(WHAT IS NEEDED) Set down the whole listing below exactly, without pictures.

BEGIN RECORDED INFORMATION

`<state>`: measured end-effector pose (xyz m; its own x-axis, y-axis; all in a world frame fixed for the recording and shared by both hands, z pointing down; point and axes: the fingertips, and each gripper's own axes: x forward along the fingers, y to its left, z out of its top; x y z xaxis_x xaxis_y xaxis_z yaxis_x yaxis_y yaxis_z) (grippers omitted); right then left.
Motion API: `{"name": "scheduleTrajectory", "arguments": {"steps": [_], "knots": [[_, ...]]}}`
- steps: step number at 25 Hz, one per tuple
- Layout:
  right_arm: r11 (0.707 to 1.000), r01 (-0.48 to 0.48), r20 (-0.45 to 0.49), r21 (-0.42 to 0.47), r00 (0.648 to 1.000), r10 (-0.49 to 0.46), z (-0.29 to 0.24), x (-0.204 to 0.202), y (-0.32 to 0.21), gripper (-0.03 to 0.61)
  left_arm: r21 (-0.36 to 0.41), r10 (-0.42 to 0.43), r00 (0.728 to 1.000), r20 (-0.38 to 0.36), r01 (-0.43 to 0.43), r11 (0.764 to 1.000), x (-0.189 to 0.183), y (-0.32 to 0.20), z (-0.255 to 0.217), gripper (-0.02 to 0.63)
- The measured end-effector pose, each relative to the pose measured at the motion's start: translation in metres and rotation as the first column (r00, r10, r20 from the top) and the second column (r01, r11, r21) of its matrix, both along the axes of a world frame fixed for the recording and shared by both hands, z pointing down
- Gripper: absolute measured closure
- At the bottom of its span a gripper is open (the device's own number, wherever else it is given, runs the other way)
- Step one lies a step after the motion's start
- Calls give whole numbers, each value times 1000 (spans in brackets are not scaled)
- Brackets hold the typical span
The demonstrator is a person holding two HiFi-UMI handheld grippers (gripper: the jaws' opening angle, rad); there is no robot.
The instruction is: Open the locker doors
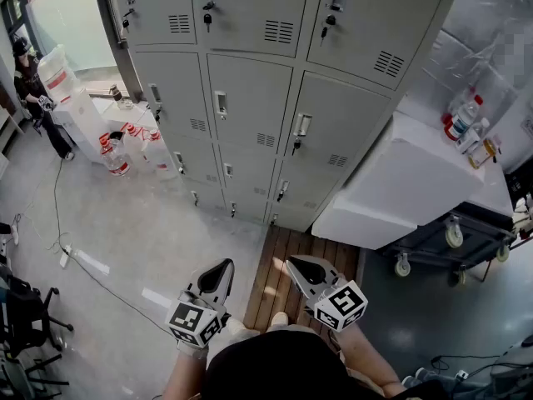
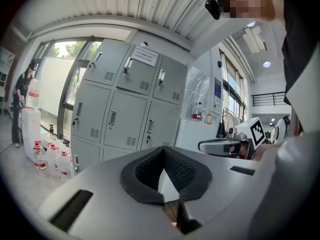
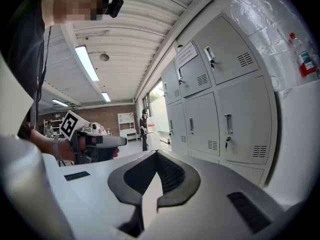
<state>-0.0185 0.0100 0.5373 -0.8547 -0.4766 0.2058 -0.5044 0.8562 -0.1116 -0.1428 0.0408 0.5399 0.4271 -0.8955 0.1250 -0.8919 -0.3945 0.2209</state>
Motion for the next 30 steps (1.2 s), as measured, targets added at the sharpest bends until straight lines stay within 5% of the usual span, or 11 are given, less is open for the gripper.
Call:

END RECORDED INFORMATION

(TASK RESPONSE)
`<state>`: measured end-effector pose (xyz m; its own x-axis, y-axis; all in a world frame fixed for the recording and shared by both hands, z pointing down; point and axes: the fingertips, and each gripper's own axes: x forward along the fingers, y to its left, z out of its top; x y z xaxis_x xaxis_y xaxis_z yaxis_x yaxis_y yaxis_z) (grippers omitted); right then left.
Motion API: `{"name": "scheduleTrajectory", "arguments": {"steps": [_], "knots": [[_, ...]]}}`
- steps: step number at 25 Hz, one per tuple
- Layout:
  right_arm: r11 (0.707 to 1.000), r01 (-0.48 to 0.48), r20 (-0.45 to 0.49), r21 (-0.42 to 0.47), r00 (0.648 to 1.000), r10 (-0.49 to 0.46), z (-0.29 to 0.24), x (-0.204 to 0.202), y (-0.32 to 0.21), gripper (-0.03 to 0.61)
  left_arm: r21 (-0.36 to 0.41), r10 (-0.42 to 0.43), r00 (0.728 to 1.000), r20 (-0.38 to 0.36), r01 (-0.43 to 0.43), r11 (0.764 to 1.000), x (-0.189 to 0.183), y (-0.32 to 0.20), z (-0.255 to 0.217), gripper (-0.02 to 0.63)
- The measured end-effector pose, each relative to the pose measured at the motion's start: translation in metres and rotation as the first column (r00, r10, r20 from the top) and the second column (r01, r11, r21) of its matrix, both along the axes of a world frame fixed for the recording and shared by both hands, z pointing down
- Gripper: absolute measured closure
- At the bottom of its span a gripper is open (the device's own number, wherever else it is given, runs the other way)
- Step one lies a step after the motion's start
- Calls give whole numbers, each value times 1000 (spans in brackets are not scaled)
- Brackets hold the typical span
The demonstrator is a person holding two HiFi-UMI handheld grippers (gripper: the jaws' opening angle, rad); there is no robot.
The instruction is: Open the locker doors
<state>-0.0185 0.0100 0.5373 -0.8547 -0.4766 0.2058 -0.5044 0.8562 -0.1116 -0.1428 0.0408 0.5399 0.4271 -0.8955 0.1250 -0.8919 -0.3945 0.2209</state>
Motion for the next 30 steps (1.2 s), as measured, targets added at the sharpest bends until straight lines stay within 5% of the usual span, or 11 are given, less is open for the gripper.
Call:

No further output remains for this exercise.